PROBLEM REQUIREMENTS => For the records that follow, please set down exactly the lines between the one holding "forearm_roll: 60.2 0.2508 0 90" and the one holding "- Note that", inclusive, and only those.

[Stored records]
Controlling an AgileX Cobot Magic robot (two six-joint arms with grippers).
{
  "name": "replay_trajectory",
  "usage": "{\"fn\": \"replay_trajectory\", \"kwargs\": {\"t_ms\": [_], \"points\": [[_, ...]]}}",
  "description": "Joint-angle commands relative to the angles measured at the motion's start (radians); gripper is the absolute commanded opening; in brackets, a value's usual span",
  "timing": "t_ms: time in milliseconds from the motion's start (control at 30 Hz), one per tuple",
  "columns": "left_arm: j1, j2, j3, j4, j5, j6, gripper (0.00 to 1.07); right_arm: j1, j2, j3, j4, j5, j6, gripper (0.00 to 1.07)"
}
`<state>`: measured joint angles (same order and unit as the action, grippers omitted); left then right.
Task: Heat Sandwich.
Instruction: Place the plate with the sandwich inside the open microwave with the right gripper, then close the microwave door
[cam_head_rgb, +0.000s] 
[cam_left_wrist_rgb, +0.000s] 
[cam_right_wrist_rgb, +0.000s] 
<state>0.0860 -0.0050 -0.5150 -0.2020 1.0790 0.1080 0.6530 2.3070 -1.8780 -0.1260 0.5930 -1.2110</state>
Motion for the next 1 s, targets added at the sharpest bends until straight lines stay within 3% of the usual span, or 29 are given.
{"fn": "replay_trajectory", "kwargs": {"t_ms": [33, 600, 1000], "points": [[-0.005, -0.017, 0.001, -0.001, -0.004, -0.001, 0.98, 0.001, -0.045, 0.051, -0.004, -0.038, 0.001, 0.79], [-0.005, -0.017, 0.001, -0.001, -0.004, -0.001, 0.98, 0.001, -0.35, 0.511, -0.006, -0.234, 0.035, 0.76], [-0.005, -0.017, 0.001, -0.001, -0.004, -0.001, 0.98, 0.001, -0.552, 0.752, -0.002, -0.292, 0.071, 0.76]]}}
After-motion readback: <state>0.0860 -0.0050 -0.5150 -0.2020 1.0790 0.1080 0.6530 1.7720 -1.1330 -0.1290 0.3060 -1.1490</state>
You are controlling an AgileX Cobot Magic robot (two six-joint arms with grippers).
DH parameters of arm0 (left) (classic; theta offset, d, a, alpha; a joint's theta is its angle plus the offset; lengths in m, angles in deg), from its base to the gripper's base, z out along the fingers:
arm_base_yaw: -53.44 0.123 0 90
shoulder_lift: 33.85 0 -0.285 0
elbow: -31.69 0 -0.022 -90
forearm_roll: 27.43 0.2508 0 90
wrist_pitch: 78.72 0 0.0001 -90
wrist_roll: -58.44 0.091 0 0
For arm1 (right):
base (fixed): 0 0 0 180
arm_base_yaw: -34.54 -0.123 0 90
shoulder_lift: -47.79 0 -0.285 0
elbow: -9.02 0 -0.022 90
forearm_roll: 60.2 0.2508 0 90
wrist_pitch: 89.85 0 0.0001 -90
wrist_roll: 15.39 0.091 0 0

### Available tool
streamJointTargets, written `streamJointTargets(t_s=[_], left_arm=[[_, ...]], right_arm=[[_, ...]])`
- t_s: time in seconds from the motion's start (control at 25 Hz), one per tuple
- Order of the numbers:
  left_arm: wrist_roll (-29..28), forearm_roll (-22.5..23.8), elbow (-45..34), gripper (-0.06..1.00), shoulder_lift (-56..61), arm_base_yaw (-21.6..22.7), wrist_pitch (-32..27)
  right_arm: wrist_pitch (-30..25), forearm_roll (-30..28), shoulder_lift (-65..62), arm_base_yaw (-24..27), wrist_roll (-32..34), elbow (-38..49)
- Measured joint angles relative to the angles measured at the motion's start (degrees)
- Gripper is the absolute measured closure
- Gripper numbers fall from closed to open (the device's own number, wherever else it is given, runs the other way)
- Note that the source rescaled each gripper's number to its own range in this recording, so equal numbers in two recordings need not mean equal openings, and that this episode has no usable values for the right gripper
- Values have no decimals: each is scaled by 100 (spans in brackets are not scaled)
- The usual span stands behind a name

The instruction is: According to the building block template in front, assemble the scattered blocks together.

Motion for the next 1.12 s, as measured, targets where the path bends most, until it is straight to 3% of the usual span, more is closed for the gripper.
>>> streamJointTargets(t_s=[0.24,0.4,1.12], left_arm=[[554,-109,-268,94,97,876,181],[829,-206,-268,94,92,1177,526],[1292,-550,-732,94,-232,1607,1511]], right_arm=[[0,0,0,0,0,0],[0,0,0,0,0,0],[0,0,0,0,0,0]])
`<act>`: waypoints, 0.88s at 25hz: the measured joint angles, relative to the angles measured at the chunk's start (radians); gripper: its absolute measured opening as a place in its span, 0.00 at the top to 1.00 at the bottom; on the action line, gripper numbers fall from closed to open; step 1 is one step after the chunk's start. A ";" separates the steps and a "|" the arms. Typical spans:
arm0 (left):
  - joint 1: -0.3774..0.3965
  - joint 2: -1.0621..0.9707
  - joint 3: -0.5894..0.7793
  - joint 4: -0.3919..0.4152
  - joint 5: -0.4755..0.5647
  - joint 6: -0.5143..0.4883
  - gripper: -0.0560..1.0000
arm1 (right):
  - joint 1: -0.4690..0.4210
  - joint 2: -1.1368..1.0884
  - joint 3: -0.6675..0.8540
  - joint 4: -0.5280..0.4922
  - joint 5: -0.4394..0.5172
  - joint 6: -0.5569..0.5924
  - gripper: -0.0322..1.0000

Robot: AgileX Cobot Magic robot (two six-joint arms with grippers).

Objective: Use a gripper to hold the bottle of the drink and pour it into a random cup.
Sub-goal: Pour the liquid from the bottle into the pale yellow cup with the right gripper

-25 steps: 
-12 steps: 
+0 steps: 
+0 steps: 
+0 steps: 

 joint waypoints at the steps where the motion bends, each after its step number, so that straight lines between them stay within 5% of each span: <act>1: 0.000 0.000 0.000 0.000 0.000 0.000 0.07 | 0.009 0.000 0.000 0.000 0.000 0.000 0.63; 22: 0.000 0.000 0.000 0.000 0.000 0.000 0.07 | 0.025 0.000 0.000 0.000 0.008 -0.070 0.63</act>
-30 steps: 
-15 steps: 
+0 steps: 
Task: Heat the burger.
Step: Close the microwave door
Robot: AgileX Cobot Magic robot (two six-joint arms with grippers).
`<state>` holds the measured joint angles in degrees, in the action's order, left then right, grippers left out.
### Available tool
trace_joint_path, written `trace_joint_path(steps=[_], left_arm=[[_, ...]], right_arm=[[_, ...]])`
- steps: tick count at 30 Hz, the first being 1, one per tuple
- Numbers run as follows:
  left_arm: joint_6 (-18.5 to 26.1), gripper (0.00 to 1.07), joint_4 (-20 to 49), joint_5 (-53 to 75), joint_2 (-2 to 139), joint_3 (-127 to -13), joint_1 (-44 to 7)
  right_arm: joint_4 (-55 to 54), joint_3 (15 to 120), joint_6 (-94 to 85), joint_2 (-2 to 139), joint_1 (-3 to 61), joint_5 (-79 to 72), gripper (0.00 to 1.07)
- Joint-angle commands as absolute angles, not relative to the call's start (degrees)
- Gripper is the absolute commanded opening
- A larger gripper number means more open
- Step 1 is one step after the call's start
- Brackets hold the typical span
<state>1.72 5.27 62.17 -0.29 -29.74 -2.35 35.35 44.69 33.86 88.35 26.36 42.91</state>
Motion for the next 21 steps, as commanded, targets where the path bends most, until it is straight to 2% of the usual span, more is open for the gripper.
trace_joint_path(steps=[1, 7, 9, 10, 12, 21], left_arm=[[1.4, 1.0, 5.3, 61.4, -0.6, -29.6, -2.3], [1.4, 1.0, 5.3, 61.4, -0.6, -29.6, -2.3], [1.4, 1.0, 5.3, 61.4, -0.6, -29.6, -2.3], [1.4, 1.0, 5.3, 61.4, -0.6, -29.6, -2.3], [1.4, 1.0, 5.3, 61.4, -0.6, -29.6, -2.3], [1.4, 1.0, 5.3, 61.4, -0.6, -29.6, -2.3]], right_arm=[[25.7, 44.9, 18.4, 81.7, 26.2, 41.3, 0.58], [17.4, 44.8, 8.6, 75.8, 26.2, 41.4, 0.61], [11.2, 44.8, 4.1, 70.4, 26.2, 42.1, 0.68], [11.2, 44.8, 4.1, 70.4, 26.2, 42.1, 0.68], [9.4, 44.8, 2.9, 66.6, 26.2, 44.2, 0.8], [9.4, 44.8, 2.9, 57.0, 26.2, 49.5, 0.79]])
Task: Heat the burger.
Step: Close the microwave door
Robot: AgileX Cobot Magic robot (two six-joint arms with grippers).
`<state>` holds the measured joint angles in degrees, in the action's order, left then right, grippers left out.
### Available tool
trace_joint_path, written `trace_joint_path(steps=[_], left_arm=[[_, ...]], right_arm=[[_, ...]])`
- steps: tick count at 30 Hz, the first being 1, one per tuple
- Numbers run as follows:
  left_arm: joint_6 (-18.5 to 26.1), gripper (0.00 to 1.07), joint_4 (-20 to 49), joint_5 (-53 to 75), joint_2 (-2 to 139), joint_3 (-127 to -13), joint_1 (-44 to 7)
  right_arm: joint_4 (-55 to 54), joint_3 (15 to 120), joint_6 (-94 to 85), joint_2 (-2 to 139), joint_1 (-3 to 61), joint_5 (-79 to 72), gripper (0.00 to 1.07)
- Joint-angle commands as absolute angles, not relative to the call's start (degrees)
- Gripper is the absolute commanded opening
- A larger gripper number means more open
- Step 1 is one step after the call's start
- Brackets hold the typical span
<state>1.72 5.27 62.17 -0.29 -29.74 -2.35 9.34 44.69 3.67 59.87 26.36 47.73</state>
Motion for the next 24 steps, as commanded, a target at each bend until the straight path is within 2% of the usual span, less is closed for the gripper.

ANSWER BOX =>
forearm_roll: 60.2 0.2508 0 90
wrist_pitch: 89.85 0 0.0001 -90
wrist_roll: 15.39 0.091 0 0

### Available tool
streamJointTargets, written `streamJointTargets(t_s=[_], left_arm=[[_, ...]], right_arm=[[_, ...]])`
- t_s: time in seconds from the motion's start (control at 25 Hz), one per tuple
- Order of the numbers:
  left_arm: wrist_roll (-29..28), forearm_roll (-22.5..23.8), elbow (-45..34), gripper (-0.06..1.00), shoulder_lift (-56..61), arm_base_yaw (-21.6..22.7), wrist_pitch (-32..27)
  right_arm: wrist_pitch (-30..25), forearm_roll (-30..28), shoulder_lift (-65..62), arm_base_yaw (-24..27), wrist_roll (-32..34), elbow (-38..49)
- Measured joint angles relative to the angles measured at the motion's start (degrees)
- Gripper is the absolute measured closure
- Gripper numbers fall from closed to open (the device's own number, wherever else it is given, runs the other way)
- Note that the source rescaled each gripper's number to its own range in this recording, so equal numbers in two recordings need not mean equal openings, and that this episode has no usable values for the right gripper

The response is complete as it stands.